Finance House has opened its shares to foreigners in a move to improve liquidity of trading.
Finance House offers shares to foreigners
A common concern among international investors is the limits on foreign ownership in GCC equities, which has led to the lack of liquidity in regional markets.
So it bodes well for trading in Finance House that the company has decided to offer 20 per cent of its shares to foreign owners.
The company, which provides personal, commercial and retail financing, yesterday won regulatory approval from the Emirates Securities and Commodities Authority to open up its shares to foreigners. It is listed on the Abu Dhabi Securities Exchange.
Under the previous structure, only UAE nationals had the right to trade the shares and that limitation showed in its trading.
On the only day it traded this week, just 513 shares changed hands, closing at Dh3.6.
The latest step was in response to "repeated requests by investors over the years", said Mohammed Wassim Khayata, the company's group chief operating officer.
"This opportunity will allow Finance House to widen its reach in the market … across the region and internationally," he said, adding he was "confident" the company would attract foreign shareholders.
Finance House posted a net profit of Dh115.1 million for last year. This year, its shareholders approved a dividend of 15 per cent.
Earlier, the company's insurance unit, Insurance House, raised Dh66m when it sold 55 per cent of its shares to the public but it barely met the capital requirements to list. Those shares were open only to UAE nationals and required a minimum subscription of 25,000 shares per investor.

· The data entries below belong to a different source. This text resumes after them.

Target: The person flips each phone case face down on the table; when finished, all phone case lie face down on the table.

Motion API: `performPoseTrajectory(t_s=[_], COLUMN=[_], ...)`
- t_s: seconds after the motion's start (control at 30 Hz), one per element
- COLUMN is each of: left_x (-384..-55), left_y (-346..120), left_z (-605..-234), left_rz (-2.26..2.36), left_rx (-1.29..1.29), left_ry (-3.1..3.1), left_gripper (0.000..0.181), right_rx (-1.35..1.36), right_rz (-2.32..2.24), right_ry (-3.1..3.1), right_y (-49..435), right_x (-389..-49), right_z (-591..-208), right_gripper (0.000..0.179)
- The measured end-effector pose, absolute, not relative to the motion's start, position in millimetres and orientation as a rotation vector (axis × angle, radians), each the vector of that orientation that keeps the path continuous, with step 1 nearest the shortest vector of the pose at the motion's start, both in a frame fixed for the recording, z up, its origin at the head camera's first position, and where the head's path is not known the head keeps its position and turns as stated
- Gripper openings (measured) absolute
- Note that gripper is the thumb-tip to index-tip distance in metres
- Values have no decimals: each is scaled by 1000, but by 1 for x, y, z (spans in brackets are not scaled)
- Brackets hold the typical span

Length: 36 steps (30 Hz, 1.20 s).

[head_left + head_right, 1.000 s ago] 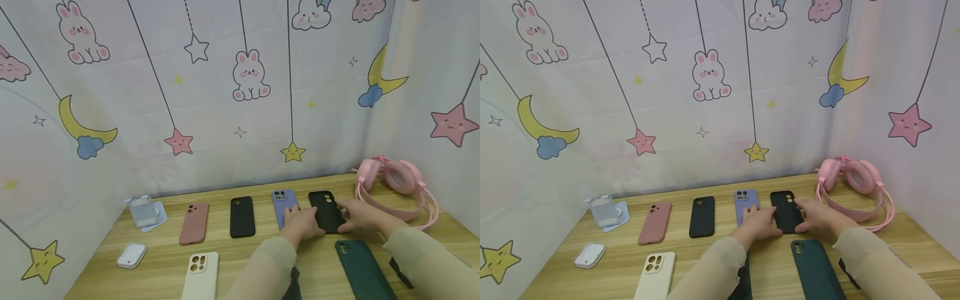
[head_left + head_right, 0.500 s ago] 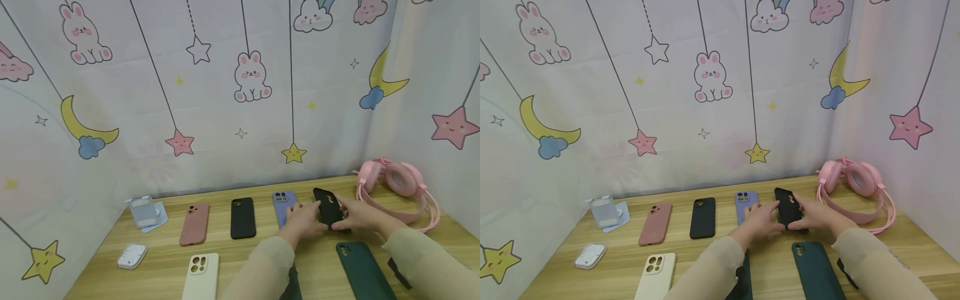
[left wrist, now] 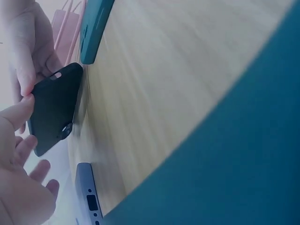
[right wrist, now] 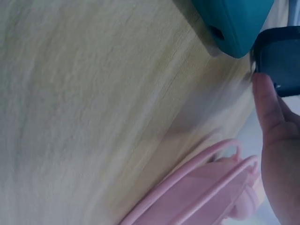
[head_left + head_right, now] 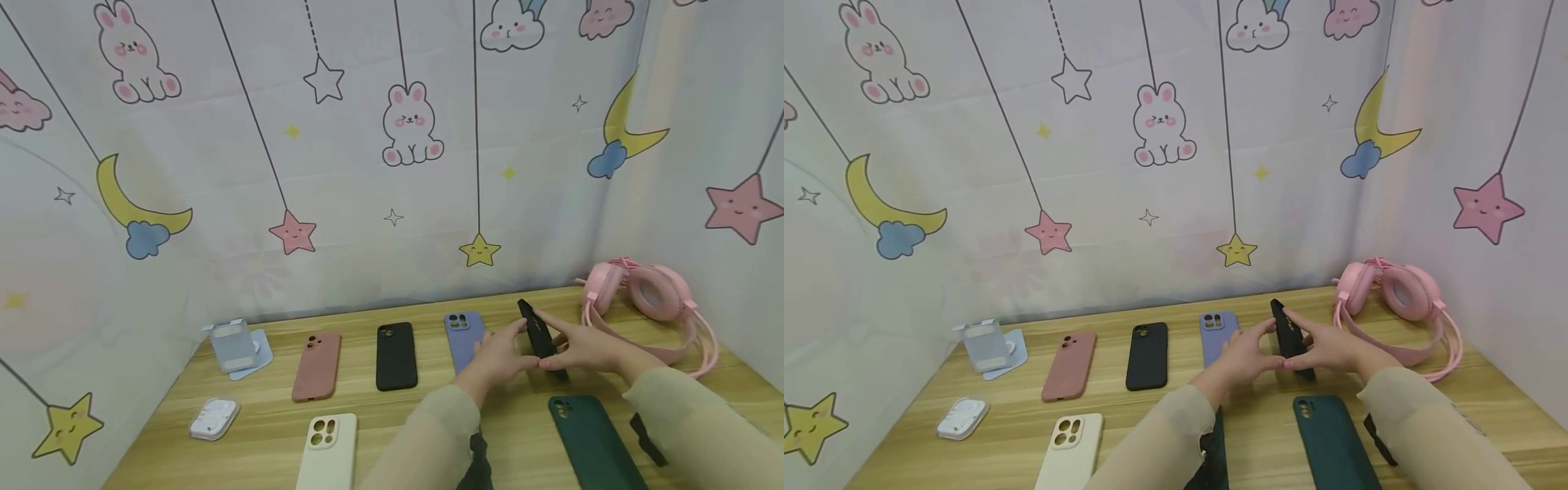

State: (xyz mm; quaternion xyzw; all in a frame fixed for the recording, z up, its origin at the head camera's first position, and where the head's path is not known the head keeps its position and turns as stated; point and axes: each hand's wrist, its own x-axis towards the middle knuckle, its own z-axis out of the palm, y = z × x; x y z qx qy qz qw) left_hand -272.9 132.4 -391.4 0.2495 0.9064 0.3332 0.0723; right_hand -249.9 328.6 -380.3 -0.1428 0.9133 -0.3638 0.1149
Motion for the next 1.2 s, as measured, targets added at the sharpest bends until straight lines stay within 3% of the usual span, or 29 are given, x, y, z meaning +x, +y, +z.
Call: performPoseTrajectory(t_s=[0.47,0.7,1.2], left_x=[-280,-280,-277], left_y=[129,132,137], left_z=[-394,-397,-397], left_rz=[1132,1139,1122], left_rx=[962,897,796], left_ry=[2490,2389,2471], left_gripper=[61,69,65], right_rx=[-429,-463,-422], right_rz=[-1167,-1179,-1442], right_ry=[2618,2626,2509], right_y=[338,336,338], right_x=[-247,-244,-242], right_z=[-382,-380,-390], right_gripper=[88,79,78])
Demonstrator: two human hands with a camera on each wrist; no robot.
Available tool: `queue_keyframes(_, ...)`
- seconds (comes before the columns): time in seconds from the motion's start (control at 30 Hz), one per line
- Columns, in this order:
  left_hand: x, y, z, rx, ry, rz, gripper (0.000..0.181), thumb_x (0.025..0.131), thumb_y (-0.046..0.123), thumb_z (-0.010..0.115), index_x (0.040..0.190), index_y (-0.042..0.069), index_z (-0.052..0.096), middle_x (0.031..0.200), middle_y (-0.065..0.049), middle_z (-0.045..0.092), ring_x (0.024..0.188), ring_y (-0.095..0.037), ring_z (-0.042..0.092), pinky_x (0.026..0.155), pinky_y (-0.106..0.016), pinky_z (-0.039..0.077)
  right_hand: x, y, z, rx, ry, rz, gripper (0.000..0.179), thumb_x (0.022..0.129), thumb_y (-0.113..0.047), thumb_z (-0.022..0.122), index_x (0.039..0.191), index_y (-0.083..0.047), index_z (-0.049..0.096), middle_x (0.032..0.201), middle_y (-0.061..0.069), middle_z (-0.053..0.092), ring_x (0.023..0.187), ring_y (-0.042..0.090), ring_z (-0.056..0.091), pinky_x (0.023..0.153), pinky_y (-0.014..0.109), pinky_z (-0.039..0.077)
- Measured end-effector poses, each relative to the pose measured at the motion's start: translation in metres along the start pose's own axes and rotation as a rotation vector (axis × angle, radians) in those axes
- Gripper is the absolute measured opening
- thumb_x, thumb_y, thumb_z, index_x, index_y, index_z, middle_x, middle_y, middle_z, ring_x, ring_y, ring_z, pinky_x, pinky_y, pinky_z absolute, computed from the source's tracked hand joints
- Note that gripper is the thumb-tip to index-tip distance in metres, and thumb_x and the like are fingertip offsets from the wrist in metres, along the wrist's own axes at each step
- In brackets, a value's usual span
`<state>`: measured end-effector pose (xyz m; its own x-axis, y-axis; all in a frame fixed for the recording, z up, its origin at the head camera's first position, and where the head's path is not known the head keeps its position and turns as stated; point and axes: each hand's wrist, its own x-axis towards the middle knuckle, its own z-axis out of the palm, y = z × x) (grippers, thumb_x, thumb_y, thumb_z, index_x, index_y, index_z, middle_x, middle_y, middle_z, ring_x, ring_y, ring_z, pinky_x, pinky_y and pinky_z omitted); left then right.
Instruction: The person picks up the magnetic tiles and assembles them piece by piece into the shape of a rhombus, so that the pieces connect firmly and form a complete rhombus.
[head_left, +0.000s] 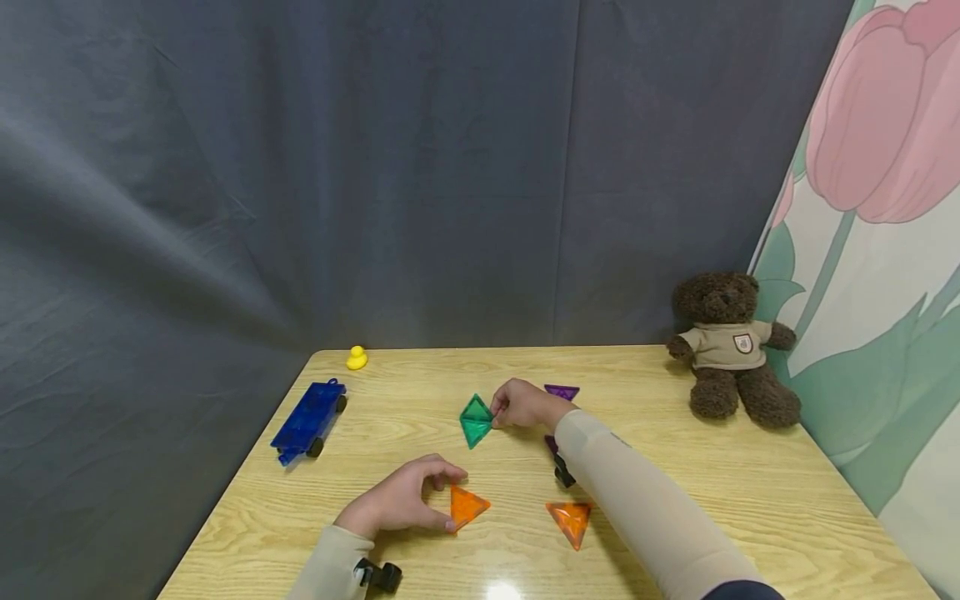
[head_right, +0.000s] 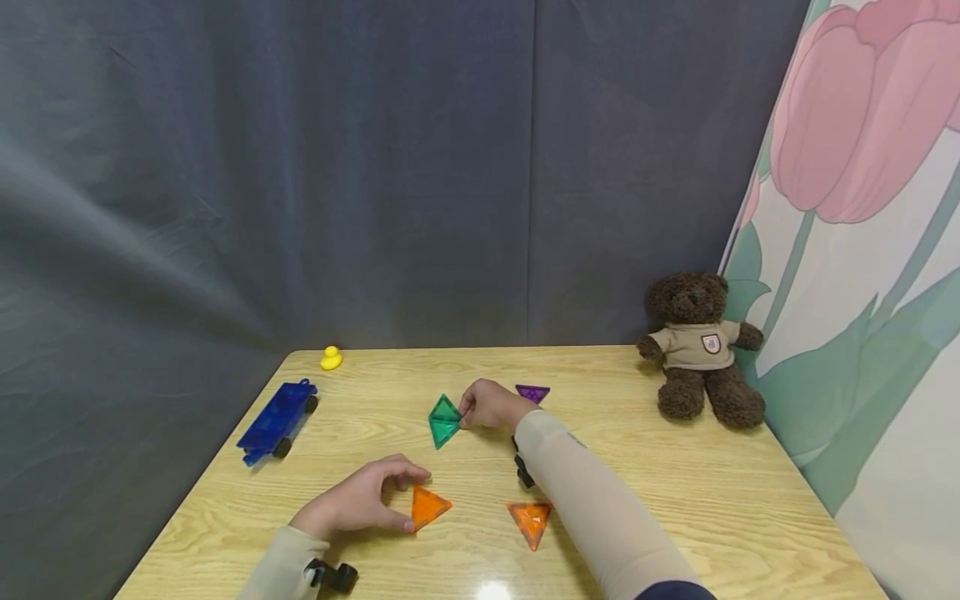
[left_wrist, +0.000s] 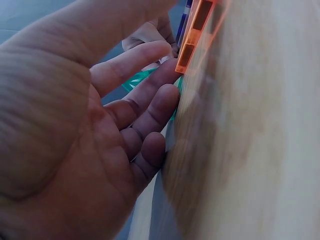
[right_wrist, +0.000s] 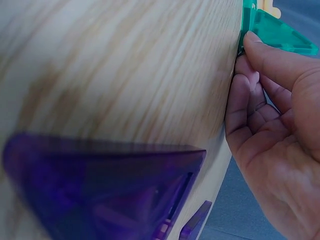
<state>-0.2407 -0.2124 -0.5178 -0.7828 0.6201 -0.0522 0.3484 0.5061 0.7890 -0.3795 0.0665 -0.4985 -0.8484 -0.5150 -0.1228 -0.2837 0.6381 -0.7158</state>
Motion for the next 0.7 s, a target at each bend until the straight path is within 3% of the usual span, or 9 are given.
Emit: queue_keyframes(0.7,0.0021,0.0018,0.0016,0.057,-0.017,-0.042,0.057,0.076,0.034,0.097,0.128,0.029,0.073,0.117,0.012,0.058,0.109,-0.011,0.054,0.101,-0.031,0.044,-0.0036,-0.0005,0.0005,0.0,-0.002,-0.01,0.011,0.09,-0.006,0.084,0.088,-0.011,0.074,0.081,-0.003,0.066,0.08,0.013,0.058,0.081,0.032,0.049)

As it stands, non-Gulf foreigners make up 3.31 per cent of ownership on UAE markets, or Dh12.4 billion, while UAE nationals hold 91.5 per cent of equities, according to a research report by Al Ramz Securities. The remainder is held by other Gulf nationals
Lifting foreign ownership limits has also been cited as a crucial element in the UAE's bid to be upgraded from a "frontier" market to the more prominent "emerging market" status.